Exercise: Write out the lines of the records from the one containing "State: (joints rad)" to the very last, keeping each exactly as it is.

Source data:
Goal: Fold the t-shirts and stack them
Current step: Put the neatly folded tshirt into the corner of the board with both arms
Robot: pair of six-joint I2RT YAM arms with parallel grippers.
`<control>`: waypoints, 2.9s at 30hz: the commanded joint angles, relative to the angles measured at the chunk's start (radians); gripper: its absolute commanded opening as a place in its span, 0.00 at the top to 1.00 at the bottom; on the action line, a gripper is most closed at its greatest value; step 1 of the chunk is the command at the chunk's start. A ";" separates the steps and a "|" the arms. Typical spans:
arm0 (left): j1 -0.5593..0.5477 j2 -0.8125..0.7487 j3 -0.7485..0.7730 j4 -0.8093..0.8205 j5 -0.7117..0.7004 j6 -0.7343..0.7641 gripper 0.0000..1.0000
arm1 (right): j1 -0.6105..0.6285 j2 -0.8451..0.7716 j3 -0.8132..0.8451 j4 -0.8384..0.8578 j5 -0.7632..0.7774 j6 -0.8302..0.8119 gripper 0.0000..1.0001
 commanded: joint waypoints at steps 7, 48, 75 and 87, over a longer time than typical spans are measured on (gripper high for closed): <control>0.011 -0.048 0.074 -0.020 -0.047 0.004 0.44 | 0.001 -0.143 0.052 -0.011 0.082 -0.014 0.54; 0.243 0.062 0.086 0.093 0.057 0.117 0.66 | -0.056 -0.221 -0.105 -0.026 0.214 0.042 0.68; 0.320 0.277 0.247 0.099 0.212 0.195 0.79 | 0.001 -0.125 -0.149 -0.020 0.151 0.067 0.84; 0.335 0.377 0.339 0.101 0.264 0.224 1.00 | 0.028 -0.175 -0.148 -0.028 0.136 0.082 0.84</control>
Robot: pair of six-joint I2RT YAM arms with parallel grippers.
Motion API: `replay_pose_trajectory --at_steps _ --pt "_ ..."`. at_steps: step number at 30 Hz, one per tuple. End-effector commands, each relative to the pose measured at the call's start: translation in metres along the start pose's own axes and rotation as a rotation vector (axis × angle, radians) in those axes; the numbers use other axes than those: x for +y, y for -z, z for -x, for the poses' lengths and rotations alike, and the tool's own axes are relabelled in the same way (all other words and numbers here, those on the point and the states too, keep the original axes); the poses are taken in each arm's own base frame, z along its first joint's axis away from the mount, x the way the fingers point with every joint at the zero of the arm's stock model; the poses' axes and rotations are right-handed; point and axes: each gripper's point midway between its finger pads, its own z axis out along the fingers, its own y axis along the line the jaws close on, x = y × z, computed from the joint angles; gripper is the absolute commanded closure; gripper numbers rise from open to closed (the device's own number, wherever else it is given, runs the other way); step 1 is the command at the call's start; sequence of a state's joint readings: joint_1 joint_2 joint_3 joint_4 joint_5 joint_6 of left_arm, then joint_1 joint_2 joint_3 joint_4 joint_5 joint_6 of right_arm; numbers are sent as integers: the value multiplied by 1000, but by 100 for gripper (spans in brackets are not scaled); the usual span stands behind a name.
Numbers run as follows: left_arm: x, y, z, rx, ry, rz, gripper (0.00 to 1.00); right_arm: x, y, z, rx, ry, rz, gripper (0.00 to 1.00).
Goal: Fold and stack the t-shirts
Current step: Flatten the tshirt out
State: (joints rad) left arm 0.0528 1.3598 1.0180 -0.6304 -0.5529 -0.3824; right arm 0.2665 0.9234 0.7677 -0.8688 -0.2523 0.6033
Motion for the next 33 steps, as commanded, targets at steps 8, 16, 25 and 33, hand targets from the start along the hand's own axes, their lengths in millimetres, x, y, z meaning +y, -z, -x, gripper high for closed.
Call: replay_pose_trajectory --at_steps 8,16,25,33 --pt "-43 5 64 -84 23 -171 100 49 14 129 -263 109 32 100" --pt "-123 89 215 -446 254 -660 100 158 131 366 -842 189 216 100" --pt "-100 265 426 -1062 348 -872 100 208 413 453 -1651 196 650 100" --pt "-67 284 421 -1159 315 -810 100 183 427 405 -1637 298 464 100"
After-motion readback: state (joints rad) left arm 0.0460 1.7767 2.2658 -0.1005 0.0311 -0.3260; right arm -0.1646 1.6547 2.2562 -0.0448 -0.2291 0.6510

Task output:
State: (joints rad) left arm 0.0528 1.3598 1.0180 -0.6304 -0.5529 -0.3824; right arm 0.2665 0.9234 0.7677 -0.8688 -0.2523 0.6033
Motion for the next 33 steps, as commanded, targets at steps 8, 16, 25 and 33, hand targets from the start along the hand's own axes, their lengths in millimetres, x, y, z meaning +y, -z, -x, gripper high for closed.
Call: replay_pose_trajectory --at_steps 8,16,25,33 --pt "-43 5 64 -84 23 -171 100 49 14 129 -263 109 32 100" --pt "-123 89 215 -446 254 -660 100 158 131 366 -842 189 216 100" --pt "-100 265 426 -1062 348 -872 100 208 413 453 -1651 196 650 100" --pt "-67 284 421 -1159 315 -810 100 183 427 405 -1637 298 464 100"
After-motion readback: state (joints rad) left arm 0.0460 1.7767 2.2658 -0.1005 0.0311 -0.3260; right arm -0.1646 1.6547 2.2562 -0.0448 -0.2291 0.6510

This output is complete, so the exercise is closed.